Goiás registra aumento de casos de síndrome respiratória em bebês

O estado de Goiás decretou situação de emergência de saúde pública em razão do avanço da Síndrome Respiratória Aguda Grave (SRAG). Segundo os dados divulgados até o início da tarde deste domingo, pelo menos 42% dos casos estão relacionados a bebês (até dois anos de idade). Segundo os números do painel, nessa faixa etária são 1.139 casos do total de 2.671 registrados.

Outra faixa etária que requer atenção especial é de pessoas acima de 60 anos de idade, com 482 casos (18% do total). Emergência Ao todo, já foram registradas 115 mortes no estado em vista da SRAG.

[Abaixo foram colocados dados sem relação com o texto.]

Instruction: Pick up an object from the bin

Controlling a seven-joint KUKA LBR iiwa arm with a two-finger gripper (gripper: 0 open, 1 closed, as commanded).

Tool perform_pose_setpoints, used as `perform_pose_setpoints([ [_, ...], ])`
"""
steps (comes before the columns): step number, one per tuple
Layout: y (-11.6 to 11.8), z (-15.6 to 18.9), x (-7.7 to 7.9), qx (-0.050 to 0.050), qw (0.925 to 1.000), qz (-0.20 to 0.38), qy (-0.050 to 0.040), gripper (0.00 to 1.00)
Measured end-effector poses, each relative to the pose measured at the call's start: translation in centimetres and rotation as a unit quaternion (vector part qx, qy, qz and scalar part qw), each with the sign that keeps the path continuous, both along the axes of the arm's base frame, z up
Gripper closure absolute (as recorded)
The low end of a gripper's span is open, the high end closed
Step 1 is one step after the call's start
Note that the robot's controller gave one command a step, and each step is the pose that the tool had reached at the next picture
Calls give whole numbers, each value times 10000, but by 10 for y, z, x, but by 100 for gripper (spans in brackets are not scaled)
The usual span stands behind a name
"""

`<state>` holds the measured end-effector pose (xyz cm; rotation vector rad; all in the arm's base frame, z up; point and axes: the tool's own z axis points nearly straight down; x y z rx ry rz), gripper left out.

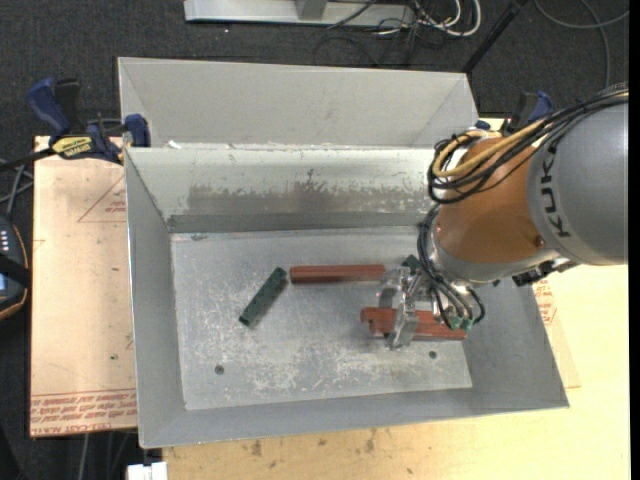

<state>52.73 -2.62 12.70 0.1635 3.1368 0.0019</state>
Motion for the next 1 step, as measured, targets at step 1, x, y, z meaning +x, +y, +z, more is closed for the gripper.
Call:
perform_pose_setpoints([
  [1,0,12,1,-1,10000,2,-26,100],
])
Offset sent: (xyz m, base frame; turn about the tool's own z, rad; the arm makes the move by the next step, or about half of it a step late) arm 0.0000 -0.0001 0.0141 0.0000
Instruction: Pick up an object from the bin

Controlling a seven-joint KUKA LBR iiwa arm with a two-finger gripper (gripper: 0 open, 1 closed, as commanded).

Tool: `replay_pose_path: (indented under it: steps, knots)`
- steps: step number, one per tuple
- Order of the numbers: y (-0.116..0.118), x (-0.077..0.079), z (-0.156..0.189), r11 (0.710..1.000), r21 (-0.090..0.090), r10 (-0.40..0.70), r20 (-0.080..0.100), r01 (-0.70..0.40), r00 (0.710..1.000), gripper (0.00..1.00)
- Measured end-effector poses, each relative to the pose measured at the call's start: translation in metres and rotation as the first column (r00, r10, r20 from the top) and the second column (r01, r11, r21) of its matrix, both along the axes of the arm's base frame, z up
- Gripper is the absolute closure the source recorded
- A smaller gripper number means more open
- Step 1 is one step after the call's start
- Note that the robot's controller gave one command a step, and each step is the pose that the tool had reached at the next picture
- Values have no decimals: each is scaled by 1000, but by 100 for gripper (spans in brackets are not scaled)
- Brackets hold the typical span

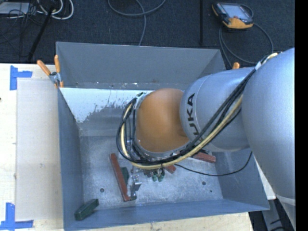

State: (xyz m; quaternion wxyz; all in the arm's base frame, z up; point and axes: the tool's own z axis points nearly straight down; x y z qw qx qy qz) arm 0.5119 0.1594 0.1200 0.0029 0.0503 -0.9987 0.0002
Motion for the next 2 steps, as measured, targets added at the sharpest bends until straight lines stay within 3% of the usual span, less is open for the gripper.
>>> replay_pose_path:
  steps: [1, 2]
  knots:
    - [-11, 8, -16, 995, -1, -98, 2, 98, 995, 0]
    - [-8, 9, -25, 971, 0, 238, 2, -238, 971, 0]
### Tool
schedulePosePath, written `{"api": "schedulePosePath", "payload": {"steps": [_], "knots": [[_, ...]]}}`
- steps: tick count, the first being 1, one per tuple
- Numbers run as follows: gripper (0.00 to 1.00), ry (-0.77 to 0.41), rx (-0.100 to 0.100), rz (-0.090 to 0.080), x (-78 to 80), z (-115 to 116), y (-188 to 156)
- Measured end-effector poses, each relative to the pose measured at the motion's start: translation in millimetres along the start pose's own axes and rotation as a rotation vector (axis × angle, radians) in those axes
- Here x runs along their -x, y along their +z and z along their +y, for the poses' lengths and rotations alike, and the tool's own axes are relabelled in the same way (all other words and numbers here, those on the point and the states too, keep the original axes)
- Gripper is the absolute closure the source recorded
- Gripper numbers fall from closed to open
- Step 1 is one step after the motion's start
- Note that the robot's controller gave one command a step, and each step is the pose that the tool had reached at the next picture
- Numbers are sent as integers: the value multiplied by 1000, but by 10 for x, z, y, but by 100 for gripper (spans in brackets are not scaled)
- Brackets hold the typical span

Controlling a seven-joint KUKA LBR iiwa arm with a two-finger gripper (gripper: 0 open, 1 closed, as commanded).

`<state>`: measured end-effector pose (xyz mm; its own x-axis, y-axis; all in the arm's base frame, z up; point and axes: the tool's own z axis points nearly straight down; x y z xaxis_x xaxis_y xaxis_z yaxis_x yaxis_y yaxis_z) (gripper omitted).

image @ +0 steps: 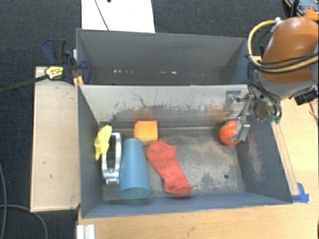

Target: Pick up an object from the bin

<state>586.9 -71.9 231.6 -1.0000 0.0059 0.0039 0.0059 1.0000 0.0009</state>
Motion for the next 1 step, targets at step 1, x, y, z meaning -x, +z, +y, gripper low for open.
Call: {"api": "schedulePosePath", "payload": {"steps": [1], "knots": [[0,-2,-1,-8,11,2,-51]]}}
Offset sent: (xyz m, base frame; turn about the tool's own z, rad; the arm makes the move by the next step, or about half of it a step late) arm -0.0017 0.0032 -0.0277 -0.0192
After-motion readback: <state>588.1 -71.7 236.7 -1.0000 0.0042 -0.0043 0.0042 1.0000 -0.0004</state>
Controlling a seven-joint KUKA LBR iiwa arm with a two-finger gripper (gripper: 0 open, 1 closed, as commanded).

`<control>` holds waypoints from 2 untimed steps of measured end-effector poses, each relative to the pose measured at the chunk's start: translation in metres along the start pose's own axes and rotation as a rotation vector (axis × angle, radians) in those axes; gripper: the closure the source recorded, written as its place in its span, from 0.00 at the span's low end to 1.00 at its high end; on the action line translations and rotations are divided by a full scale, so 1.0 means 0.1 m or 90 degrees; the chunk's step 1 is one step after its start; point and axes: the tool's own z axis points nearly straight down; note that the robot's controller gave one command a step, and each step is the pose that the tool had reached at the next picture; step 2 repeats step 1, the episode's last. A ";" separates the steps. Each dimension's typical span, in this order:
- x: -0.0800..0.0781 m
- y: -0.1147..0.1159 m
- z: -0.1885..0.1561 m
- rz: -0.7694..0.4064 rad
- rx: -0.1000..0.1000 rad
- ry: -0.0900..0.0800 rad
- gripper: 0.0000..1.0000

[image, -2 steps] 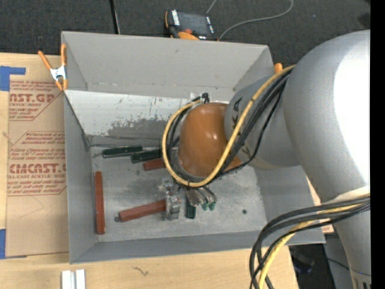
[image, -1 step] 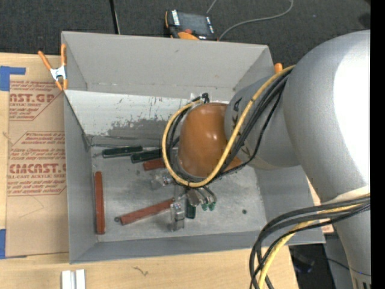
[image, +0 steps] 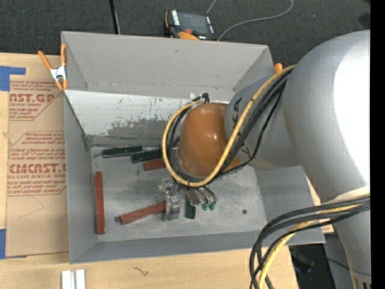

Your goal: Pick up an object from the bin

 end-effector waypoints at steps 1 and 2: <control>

A medida estadual, estipulada em 180 dias, demandou, por exemplo, a instalação de um centro de operações para o monitoramento e a gestão da situação. Segundo o painel, 148 casos estariam relacionados à circulação do vírus da Influenza e 1.080 relacionados a outros vírus.

A Secretaria de Saúde local informou que a variante K da Influenza já é predominante na América do Sul neste ano. “Mas, até o momento, não há evidências de aumento da gravidade dos casos nem de perda de eficácia das vacinas disponíveis”, escreveu o secretário de Saúde Juracy Cavalcante.

O Ministério da Saúde mantém campanha nacional de vacinação contra a influenza em todo o Brasil, com prioridade para crianças de 6 meses a menores de 6 anos, idosos e gestantes, mais suscetíveis a desenvolver quadros graves.

No ano passado, o Ministério da Saúde passou a oferecer também a vacina contra o vírus sincicial respiratório para grávidas, com o objetivo de proteger os bebês pequenos, principais alvos do vírus, que causa a bronquiolite.